Task instructions >>
Set down exactly, from the records below, the line with "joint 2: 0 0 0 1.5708" through the line with "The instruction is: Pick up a", and nothing else.

Provided records >>
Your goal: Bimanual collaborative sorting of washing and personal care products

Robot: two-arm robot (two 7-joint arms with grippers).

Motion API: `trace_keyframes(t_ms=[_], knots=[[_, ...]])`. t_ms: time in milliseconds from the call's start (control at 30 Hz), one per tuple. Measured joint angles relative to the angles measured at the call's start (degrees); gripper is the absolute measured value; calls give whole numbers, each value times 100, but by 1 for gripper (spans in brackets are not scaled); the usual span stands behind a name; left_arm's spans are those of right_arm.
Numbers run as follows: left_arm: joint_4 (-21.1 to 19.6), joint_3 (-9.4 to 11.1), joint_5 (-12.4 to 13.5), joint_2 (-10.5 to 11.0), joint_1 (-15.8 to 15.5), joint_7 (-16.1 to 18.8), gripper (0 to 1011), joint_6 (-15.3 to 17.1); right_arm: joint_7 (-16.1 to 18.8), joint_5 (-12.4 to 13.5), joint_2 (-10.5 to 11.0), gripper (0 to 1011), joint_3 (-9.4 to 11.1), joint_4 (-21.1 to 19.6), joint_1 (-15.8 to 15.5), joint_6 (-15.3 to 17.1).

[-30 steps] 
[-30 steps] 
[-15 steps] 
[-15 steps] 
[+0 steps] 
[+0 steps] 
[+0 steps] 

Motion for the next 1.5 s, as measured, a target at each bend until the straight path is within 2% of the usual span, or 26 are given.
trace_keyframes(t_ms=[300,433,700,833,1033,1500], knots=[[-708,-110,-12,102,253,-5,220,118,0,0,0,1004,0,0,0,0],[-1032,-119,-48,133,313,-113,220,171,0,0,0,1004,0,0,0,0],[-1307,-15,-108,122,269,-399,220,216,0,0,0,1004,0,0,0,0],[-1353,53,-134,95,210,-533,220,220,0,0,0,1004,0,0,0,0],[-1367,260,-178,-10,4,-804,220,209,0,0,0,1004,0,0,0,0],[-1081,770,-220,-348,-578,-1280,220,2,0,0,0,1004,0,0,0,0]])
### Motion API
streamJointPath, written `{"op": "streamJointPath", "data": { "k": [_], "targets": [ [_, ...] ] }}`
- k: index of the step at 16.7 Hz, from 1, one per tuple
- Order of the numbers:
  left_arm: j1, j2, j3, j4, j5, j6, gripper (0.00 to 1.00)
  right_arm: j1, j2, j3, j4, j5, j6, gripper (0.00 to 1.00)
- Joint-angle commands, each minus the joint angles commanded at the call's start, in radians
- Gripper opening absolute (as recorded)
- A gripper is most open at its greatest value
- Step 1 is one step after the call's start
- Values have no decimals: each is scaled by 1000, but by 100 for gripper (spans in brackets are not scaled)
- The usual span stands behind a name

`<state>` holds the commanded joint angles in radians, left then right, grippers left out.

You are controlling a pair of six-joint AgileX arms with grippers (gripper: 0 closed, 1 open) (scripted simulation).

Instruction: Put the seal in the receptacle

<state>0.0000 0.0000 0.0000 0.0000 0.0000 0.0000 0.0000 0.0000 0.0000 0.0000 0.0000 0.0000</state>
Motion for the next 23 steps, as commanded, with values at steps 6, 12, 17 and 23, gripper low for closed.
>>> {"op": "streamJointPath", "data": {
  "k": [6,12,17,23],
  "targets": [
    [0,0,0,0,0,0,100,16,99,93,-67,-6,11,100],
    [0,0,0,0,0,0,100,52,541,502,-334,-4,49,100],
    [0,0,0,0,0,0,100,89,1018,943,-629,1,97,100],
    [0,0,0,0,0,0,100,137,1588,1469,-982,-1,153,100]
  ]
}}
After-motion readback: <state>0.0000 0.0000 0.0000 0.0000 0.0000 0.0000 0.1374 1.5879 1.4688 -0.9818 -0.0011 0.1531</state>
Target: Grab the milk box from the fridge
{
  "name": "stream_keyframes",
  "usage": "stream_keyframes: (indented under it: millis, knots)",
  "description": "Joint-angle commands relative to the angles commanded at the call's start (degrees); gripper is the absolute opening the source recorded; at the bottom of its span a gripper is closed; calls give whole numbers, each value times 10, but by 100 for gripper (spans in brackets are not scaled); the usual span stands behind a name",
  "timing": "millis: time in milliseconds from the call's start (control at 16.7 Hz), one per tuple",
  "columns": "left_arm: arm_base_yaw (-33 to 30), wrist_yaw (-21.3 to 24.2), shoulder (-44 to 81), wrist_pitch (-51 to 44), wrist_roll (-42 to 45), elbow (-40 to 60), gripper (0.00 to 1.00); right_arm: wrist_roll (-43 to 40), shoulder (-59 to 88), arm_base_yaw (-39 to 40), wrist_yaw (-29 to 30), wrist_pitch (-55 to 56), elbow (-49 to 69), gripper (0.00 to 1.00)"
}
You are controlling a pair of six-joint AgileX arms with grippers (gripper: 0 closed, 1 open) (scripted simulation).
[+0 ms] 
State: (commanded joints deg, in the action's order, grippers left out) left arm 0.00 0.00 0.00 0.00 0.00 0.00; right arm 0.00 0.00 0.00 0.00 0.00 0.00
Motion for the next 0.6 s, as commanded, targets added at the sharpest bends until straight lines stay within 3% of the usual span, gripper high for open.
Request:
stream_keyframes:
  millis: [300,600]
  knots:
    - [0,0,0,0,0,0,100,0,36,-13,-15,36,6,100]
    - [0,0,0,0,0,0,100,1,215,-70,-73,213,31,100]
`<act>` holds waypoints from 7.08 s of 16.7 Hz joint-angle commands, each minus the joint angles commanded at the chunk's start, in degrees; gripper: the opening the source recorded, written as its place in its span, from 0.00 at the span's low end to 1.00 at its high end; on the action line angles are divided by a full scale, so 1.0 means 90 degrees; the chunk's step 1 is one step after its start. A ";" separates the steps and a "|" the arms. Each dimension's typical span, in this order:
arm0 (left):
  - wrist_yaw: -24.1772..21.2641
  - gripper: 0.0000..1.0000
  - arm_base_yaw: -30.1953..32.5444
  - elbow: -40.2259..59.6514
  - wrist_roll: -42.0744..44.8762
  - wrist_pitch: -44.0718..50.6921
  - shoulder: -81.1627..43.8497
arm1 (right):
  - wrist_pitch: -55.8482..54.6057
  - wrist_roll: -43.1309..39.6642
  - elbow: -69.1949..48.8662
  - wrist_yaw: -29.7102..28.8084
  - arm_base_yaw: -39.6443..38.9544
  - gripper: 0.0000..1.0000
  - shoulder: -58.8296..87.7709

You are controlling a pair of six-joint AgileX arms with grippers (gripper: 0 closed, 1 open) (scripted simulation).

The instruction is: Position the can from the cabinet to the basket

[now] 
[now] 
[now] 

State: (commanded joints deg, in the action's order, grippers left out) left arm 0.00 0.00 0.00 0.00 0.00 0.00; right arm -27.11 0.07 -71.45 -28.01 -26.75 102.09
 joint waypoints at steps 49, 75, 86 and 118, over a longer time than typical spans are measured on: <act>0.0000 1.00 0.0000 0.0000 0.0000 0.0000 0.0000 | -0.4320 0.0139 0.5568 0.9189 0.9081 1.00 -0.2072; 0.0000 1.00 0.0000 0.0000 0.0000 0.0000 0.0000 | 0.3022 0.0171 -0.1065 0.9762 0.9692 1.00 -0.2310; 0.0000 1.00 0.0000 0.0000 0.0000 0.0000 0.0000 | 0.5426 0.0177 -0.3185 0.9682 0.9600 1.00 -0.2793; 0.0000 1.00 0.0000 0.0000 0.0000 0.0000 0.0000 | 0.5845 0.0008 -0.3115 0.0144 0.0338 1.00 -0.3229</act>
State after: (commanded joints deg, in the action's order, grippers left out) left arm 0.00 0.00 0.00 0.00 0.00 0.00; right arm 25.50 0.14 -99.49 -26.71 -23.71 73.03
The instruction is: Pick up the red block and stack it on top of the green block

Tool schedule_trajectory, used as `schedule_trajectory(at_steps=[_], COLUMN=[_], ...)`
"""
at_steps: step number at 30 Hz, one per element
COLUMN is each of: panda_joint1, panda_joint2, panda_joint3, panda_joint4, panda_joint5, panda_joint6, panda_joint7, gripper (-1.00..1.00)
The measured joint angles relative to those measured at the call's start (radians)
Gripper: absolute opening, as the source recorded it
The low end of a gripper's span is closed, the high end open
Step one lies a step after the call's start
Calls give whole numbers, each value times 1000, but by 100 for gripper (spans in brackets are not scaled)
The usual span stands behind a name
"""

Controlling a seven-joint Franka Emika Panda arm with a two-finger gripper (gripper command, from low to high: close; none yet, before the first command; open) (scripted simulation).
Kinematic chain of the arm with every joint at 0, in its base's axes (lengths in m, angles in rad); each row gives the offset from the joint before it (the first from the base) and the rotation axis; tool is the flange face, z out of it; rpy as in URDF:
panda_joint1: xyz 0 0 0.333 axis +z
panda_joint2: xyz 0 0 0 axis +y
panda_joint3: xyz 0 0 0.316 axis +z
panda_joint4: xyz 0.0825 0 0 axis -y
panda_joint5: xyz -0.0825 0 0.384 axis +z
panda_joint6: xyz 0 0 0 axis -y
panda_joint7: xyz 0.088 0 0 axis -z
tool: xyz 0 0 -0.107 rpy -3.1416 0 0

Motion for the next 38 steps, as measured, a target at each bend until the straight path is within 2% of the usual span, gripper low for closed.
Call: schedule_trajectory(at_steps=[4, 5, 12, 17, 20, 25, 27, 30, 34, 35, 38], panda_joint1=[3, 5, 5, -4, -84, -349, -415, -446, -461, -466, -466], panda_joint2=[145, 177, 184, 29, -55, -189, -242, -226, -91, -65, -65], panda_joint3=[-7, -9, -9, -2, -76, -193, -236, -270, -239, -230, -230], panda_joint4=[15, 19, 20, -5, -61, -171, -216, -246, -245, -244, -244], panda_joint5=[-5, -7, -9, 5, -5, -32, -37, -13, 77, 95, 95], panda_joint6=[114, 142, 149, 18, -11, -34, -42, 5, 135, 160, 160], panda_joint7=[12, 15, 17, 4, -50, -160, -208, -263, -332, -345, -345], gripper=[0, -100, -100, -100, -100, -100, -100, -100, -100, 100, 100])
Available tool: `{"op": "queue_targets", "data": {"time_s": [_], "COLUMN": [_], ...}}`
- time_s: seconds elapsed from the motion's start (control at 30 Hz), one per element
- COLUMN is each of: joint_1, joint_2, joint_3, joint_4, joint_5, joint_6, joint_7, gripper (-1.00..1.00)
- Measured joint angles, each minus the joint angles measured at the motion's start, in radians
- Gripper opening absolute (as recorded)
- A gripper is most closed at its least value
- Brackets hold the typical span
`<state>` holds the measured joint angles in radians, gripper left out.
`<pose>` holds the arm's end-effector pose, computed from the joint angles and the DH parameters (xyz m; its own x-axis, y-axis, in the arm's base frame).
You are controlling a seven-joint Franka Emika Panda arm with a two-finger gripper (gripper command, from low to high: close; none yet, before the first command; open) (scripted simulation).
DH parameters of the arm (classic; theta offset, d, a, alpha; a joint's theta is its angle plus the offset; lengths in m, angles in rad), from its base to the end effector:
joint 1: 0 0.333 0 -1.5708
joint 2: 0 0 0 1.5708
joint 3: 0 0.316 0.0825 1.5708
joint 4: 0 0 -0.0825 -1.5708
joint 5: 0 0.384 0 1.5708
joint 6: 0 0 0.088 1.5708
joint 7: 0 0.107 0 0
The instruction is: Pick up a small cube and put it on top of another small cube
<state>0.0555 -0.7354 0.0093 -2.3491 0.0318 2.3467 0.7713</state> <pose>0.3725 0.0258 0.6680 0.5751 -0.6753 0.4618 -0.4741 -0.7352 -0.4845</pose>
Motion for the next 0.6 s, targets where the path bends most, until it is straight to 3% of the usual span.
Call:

Result >>
joint 2: 0 0 0 1.5708
joint 3: 0 0.316 0.0825 1.5708
joint 4: 0 0 -0.0825 -1.5708
joint 5: 0 0.384 0 1.5708
joint 6: 0 0 0.088 1.5708
joint 7: 0 0.107 0 0
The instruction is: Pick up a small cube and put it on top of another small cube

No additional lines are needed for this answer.